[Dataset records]
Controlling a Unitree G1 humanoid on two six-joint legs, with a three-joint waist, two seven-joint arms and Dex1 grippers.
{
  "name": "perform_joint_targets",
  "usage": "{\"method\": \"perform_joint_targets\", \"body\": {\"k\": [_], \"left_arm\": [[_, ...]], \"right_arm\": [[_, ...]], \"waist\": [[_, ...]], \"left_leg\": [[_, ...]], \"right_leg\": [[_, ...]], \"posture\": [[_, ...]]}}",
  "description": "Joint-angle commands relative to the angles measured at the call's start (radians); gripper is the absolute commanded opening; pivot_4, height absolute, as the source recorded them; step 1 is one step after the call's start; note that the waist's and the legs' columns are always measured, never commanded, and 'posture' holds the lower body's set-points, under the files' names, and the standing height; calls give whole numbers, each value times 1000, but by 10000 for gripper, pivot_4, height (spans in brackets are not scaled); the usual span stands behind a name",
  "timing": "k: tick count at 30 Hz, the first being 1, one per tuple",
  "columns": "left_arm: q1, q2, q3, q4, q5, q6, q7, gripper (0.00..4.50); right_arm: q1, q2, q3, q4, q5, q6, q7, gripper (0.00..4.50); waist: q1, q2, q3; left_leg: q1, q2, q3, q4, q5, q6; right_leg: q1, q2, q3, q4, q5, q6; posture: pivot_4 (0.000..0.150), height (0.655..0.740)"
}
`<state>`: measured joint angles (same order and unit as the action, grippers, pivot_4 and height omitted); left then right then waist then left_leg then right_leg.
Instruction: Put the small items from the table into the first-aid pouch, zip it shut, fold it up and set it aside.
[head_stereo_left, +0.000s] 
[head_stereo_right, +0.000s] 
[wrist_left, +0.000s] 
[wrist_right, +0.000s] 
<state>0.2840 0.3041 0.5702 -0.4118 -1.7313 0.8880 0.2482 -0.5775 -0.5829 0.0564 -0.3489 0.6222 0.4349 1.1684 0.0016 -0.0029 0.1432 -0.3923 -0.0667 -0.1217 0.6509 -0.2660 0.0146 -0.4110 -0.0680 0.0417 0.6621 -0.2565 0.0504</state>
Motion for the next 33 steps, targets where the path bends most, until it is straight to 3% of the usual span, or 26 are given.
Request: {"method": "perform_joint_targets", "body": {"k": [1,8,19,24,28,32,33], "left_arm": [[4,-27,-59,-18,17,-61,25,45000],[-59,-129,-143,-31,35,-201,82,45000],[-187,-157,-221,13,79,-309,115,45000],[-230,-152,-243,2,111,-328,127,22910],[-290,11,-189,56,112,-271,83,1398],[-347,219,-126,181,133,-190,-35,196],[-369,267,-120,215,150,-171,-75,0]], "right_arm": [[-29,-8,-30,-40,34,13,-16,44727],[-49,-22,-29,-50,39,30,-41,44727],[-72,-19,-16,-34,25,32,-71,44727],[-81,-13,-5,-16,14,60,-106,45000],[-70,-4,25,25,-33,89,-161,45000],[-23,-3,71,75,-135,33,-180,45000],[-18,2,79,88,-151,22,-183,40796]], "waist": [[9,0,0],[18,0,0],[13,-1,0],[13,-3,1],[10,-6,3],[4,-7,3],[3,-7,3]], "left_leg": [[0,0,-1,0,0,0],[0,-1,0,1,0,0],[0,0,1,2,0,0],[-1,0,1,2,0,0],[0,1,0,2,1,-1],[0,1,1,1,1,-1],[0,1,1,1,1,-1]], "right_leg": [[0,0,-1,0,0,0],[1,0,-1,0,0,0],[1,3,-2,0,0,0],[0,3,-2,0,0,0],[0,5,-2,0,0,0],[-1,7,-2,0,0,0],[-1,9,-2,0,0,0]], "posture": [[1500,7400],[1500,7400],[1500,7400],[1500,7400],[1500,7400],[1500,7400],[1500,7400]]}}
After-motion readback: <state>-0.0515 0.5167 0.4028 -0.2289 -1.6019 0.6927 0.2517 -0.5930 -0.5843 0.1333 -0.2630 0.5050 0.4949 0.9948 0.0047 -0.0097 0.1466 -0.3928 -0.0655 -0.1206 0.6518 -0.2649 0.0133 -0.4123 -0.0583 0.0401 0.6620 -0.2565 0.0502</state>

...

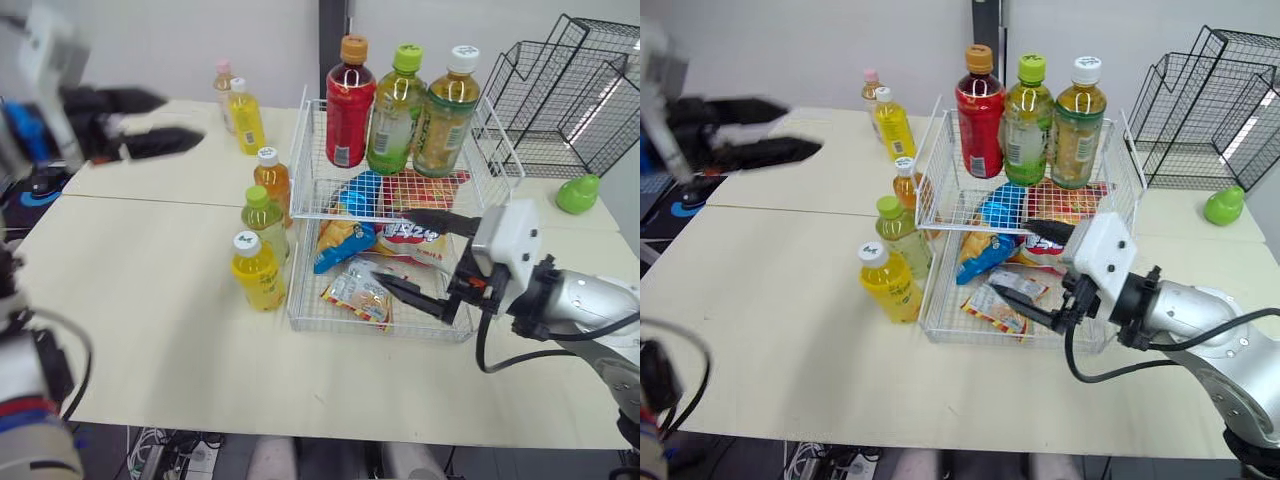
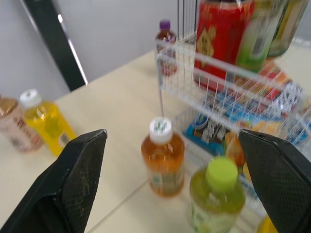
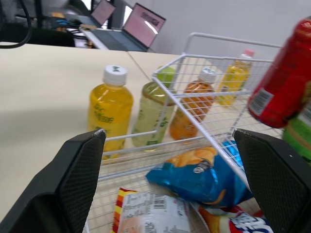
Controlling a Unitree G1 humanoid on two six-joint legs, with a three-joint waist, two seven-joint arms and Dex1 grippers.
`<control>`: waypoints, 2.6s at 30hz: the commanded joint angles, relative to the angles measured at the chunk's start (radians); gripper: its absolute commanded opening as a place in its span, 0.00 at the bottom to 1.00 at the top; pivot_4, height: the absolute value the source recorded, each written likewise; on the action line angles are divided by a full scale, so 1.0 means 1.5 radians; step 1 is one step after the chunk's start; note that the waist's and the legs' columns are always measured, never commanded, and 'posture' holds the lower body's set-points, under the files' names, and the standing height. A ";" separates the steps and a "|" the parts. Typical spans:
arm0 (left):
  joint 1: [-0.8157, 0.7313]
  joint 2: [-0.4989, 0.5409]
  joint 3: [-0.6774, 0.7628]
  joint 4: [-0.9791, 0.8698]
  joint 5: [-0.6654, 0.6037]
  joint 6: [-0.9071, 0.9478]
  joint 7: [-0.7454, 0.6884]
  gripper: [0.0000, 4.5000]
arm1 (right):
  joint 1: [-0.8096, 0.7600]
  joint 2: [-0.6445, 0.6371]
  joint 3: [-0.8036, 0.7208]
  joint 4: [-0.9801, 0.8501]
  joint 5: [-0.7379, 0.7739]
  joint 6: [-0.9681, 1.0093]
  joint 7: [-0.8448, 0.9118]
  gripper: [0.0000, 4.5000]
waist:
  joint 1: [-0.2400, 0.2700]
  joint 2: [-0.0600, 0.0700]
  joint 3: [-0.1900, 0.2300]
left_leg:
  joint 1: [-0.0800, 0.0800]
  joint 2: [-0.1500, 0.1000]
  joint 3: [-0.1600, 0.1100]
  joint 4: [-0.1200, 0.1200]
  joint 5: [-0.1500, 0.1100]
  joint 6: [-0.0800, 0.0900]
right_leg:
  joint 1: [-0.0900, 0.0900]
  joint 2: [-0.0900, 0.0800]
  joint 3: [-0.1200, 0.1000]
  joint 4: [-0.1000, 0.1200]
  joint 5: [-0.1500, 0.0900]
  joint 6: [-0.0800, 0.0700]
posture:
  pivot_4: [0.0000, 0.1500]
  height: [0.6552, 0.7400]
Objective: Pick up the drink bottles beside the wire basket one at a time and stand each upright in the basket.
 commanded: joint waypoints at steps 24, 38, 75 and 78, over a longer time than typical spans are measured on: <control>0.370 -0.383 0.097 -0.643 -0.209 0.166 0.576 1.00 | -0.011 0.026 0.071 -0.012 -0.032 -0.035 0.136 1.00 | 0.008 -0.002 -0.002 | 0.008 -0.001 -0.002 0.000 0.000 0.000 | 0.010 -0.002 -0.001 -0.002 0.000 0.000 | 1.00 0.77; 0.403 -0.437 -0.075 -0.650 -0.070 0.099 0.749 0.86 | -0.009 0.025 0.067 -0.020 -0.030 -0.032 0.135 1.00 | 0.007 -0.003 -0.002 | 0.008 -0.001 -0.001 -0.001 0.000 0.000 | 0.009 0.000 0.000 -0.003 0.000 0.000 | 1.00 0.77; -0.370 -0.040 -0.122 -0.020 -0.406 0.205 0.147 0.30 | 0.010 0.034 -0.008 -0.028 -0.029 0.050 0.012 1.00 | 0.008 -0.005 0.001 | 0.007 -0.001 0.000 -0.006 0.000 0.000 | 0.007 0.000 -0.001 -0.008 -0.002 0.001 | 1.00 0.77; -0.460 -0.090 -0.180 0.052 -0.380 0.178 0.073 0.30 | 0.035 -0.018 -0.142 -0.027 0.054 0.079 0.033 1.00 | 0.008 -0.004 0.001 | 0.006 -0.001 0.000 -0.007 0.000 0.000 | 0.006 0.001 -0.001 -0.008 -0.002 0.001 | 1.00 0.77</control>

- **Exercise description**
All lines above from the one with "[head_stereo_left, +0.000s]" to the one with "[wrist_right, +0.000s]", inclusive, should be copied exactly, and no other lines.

- **Task response**
[head_stereo_left, +0.000s] 
[head_stereo_right, +0.000s] 
[wrist_left, +0.000s] 
[wrist_right, +0.000s] 

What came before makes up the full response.